Heedful of that undeniable fact, the Digital Public Library of America had its first Plenary meeting in Washington, DC on October 21. Held at the National Archives, it was an all-day event in a packed auditorium, and which I attended courtesy of an invitation from the Berkman Center for Internet Society at Harvard University. Among the initiators of the program are the Library of Congress, the National Archives, the Smithsonian Institution, HathiTrust, and the Internet Archive. DPLA is a high-minded project working for the public good. They have signed a partnership agreement with Europeana — the repository of Europe's digital resources from museums, libraries, archives and audio-visual collections.

What about Africa?

During the gestation of the Internet (1969-1990), and despite the direct involvement of England and France — the two major former colonial powers—, African government had no input whatsoever in the project. No surprise there. However, even when the Web became public in 1992, African countries missed the train by playing the usual technological somnambulism game. Today, despite the official rhetoric and the summits resolutions, communications and information technology lays among the low investment priorities throughout Africa.
It is true that the use of mobile telephony is expanding throughout the continent. Unfortunately, this popular trend cannot hide the lopsided distribution of voice services at the expense of data providers, and, also, the imbalance between wired and wireless networks on the continent.
Last but not the least, the scarce money is spent in speculative operations bound to benefit the domestic “elite” and the foreign brokers.
Take, for instance, Nigeria’s 10 billion US$ sovereign wealth fund, which is reportedly about to be invested on Wall Street, despite the ongoing movement against financial speculations in New York City, London, and elsewhere. Meanwhile, Nigerian institutions (universities, schools, hospitals, libraries, archives) are bandwidth-starved and ill-equipped to carry out their teaching, caring, curating, and research programs. As for my home country of Guinea, entrenched in poverty, it lives outside the Global Network, in a parallel universe. Its dictatorial rulers, past and present, have opted for coercing the populations relentlessly and ruthlessly on a destructive path.

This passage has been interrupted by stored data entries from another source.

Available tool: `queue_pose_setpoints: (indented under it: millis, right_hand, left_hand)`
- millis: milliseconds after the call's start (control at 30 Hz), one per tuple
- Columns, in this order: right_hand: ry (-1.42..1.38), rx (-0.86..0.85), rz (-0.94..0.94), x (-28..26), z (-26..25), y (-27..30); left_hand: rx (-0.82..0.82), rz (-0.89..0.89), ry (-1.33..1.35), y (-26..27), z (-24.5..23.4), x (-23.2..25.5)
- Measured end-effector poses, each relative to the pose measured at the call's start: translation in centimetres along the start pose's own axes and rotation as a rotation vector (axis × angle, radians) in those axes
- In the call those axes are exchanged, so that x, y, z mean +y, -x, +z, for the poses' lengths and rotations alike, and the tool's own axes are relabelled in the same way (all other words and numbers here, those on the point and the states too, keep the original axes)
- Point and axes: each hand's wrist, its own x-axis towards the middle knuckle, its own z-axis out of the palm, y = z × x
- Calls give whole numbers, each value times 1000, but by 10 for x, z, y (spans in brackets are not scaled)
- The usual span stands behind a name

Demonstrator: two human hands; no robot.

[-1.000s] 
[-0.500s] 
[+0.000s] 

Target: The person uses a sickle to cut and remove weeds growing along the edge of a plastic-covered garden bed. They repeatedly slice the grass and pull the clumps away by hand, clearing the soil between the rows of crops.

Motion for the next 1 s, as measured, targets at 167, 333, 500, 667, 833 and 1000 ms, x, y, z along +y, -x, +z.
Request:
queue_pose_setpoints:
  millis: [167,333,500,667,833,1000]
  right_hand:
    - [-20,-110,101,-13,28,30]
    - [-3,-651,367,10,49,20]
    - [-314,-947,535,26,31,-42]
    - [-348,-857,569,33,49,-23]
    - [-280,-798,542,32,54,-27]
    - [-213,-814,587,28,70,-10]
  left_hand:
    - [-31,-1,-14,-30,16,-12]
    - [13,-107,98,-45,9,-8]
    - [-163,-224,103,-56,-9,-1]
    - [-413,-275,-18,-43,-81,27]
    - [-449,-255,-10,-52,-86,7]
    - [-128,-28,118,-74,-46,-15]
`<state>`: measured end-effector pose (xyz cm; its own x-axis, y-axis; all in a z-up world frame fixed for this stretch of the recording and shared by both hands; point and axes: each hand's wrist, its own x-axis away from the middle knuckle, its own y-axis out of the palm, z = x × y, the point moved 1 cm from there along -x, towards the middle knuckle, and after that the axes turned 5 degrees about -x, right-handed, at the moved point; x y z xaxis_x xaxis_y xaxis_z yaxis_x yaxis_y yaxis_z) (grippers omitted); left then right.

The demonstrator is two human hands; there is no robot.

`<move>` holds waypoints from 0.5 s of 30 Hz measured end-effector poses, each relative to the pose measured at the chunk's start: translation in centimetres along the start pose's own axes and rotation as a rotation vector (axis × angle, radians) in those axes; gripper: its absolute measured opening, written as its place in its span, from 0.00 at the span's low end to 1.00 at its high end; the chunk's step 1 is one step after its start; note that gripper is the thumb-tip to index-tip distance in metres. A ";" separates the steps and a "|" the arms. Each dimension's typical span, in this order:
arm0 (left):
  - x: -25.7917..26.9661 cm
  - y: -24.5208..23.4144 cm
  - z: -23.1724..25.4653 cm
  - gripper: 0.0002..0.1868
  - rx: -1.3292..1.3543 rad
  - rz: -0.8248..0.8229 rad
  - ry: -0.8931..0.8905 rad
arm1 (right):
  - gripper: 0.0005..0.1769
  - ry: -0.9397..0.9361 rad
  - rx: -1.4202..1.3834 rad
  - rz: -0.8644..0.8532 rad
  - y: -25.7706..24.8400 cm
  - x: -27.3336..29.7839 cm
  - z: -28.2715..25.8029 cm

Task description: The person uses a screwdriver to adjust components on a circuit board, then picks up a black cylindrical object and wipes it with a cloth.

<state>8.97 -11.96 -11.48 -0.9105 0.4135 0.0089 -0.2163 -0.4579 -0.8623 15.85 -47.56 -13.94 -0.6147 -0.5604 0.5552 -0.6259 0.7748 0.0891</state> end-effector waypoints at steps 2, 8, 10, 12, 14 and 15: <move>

In the end, from their limited and humble beginnings, the TCP/IP Internet and the World Wide Web have morphed into efficient and worldwide technologies. However, as the saying goes, the more things change, the more they remain the same. And so far, digital technology has not belied this dictum. If the Internet is to become universal, the Earth's natural, technical and financial wealth ought to be utilized equitably, purposefully and usefully. Otherwise, the Net's brilliant inventions and tangible benefits run the risk of permanently eluding sizable portions of humankind.